For the listing below, print exactly the lines from the line with "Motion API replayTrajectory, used" to the line with "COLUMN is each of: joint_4", both included, and nothing beyond them.

# Recorded data:
**********

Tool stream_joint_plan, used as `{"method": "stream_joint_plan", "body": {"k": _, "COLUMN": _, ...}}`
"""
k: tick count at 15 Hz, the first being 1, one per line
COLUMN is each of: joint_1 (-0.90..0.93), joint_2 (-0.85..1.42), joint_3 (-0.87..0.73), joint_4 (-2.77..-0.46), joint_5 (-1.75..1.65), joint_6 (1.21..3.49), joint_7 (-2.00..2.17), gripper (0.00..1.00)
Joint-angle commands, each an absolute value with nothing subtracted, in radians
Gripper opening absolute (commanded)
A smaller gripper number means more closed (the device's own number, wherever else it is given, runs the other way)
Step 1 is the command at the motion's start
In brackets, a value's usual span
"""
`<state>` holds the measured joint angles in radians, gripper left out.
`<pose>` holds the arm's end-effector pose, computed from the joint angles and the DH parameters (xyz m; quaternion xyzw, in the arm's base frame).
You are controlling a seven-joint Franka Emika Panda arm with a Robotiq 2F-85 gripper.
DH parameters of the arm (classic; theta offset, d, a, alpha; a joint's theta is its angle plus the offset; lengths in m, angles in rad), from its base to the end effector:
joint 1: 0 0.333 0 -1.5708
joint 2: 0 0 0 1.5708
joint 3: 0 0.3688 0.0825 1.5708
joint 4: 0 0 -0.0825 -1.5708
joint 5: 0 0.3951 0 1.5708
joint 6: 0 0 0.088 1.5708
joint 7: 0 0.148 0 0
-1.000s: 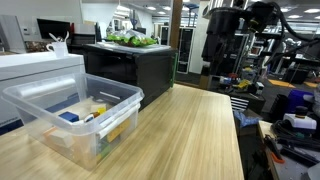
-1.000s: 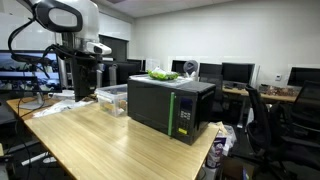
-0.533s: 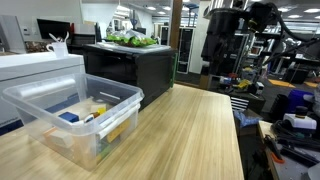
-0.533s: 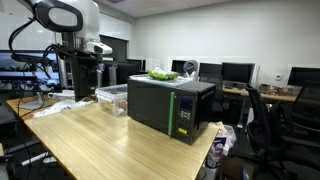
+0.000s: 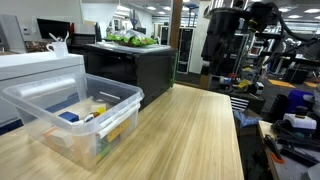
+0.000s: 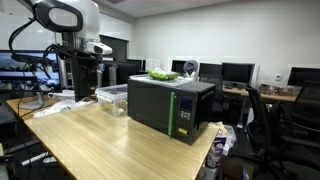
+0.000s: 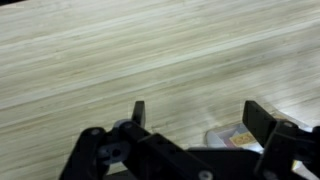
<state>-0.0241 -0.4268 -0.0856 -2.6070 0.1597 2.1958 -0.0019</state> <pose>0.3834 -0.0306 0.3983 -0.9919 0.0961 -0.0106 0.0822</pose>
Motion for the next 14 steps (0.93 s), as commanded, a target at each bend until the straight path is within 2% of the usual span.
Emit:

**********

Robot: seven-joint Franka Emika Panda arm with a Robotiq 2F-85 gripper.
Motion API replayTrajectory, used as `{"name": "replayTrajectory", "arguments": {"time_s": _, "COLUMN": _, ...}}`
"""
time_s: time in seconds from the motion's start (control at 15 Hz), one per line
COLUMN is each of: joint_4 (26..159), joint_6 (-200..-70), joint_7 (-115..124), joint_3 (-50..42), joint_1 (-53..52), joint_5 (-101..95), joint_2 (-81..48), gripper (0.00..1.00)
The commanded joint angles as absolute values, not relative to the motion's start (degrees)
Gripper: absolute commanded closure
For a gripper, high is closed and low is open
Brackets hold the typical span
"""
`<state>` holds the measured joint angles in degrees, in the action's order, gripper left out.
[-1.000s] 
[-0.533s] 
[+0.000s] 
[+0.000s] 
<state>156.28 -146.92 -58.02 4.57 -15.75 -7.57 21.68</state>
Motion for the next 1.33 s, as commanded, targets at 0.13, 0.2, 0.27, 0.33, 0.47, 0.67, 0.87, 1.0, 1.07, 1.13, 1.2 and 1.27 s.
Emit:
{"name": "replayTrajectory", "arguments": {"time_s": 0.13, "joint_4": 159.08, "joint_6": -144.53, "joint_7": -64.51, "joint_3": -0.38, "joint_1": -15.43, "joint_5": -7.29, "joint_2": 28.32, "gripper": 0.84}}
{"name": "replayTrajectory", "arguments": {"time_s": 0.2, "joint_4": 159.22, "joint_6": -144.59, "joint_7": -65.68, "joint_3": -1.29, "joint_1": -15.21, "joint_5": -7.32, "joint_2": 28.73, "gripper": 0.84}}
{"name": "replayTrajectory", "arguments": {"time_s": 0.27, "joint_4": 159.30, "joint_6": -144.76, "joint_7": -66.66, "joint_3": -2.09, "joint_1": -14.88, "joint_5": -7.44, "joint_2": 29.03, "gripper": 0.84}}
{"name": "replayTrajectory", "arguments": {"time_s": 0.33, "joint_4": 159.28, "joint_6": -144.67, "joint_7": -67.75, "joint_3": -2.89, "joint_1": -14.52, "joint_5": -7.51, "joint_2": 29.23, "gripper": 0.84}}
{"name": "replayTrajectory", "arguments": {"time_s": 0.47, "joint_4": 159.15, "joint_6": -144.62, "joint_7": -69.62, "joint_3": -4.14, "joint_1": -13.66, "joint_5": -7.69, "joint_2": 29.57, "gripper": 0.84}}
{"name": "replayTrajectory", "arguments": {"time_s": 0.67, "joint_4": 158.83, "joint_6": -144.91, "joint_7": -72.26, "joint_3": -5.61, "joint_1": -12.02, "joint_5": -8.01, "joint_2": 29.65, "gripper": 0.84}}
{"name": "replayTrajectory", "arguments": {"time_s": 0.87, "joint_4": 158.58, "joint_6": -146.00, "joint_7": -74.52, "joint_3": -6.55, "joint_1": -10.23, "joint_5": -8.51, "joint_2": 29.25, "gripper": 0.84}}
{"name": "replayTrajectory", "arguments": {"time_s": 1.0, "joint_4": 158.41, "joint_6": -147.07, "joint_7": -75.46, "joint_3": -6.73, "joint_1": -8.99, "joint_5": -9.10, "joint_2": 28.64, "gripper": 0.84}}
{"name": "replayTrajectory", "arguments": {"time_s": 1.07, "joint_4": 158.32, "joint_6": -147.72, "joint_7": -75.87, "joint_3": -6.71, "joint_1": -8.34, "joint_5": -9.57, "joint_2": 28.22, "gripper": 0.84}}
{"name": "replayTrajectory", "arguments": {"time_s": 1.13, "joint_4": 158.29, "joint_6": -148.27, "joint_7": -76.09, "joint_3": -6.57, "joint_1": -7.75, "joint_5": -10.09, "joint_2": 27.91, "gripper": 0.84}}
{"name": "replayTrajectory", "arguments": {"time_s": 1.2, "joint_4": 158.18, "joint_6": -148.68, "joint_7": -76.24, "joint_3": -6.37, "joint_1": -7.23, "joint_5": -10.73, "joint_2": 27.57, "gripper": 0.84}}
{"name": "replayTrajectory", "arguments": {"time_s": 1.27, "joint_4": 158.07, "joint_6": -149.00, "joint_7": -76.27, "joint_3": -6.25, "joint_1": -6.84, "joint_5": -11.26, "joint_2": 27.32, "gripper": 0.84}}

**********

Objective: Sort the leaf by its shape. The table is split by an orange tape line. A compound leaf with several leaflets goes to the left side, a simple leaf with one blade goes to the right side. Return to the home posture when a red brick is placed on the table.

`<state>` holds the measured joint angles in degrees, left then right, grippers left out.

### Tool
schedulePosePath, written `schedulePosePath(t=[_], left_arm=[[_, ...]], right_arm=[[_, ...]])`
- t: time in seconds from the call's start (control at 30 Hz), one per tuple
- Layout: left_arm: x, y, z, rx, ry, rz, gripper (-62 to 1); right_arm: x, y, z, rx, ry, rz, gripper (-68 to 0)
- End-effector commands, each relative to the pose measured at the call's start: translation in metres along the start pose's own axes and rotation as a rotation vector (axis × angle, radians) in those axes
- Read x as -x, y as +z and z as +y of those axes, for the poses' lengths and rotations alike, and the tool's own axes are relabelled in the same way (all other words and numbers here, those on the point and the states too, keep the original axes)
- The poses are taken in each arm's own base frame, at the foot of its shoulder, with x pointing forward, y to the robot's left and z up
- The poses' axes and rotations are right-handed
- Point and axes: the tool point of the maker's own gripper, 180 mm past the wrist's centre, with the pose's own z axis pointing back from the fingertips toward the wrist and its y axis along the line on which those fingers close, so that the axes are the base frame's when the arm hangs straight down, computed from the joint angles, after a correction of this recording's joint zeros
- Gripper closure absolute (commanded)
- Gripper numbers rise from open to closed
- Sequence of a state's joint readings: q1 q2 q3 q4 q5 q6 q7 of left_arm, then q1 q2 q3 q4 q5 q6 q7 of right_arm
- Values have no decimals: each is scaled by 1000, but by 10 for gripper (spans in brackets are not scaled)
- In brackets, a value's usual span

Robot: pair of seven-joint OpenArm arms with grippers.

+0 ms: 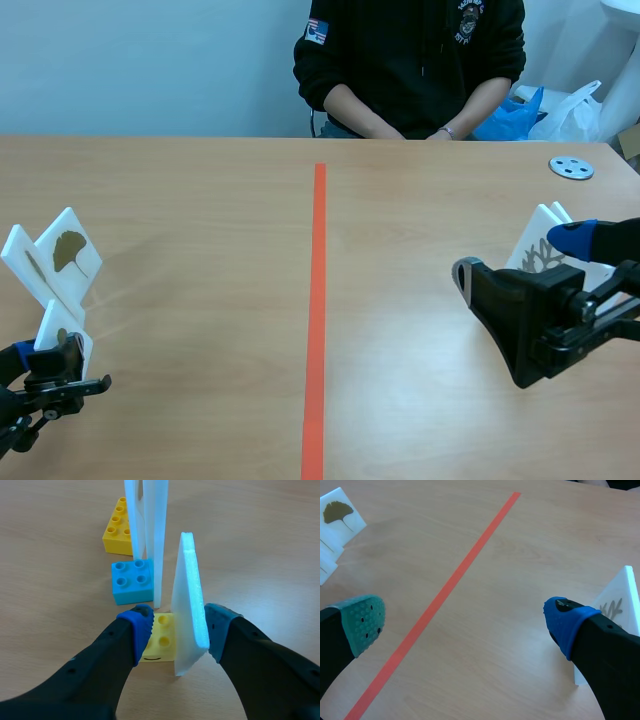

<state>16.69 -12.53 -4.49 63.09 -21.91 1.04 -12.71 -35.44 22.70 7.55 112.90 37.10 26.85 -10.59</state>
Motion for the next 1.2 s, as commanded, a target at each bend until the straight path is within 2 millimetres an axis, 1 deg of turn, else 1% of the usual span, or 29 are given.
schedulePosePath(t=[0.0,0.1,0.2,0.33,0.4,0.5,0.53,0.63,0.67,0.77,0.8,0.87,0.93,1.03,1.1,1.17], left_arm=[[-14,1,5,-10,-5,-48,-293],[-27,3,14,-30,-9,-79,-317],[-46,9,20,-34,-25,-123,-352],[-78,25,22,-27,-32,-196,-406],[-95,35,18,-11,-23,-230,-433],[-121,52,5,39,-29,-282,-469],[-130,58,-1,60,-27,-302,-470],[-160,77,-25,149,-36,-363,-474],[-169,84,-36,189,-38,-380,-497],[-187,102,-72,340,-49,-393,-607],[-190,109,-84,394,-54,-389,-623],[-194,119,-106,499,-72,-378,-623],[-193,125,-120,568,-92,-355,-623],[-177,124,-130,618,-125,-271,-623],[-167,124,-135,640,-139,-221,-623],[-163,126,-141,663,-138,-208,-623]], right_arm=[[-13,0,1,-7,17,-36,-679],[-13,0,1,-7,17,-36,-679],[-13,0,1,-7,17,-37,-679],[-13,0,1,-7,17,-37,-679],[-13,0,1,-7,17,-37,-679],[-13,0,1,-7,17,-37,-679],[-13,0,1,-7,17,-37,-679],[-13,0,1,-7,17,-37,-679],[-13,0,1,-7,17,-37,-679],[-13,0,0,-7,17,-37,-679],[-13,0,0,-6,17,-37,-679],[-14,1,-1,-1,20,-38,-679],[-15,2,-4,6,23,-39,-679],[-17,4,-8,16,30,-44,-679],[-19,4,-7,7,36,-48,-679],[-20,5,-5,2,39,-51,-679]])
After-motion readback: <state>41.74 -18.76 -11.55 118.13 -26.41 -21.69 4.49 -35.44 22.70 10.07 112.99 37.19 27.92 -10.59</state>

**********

# Exercise answer:
Motion API replayTrajectory, used as `{"name": "replayTrajectory", "arguments": {"time_s": _, "COLUMN": _, ...}}`
"""
time_s: time in seconds from the motion's start (control at 15 Hz), one per line
COLUMN is each of: joint_4 (26..159), joint_6 (-200..-70), joint_7 (-115..124), joint_3 (-50..42), joint_1 (-53..52), joint_5 (-101..95), joint_2 (-81..48), gripper (0.00..1.00)

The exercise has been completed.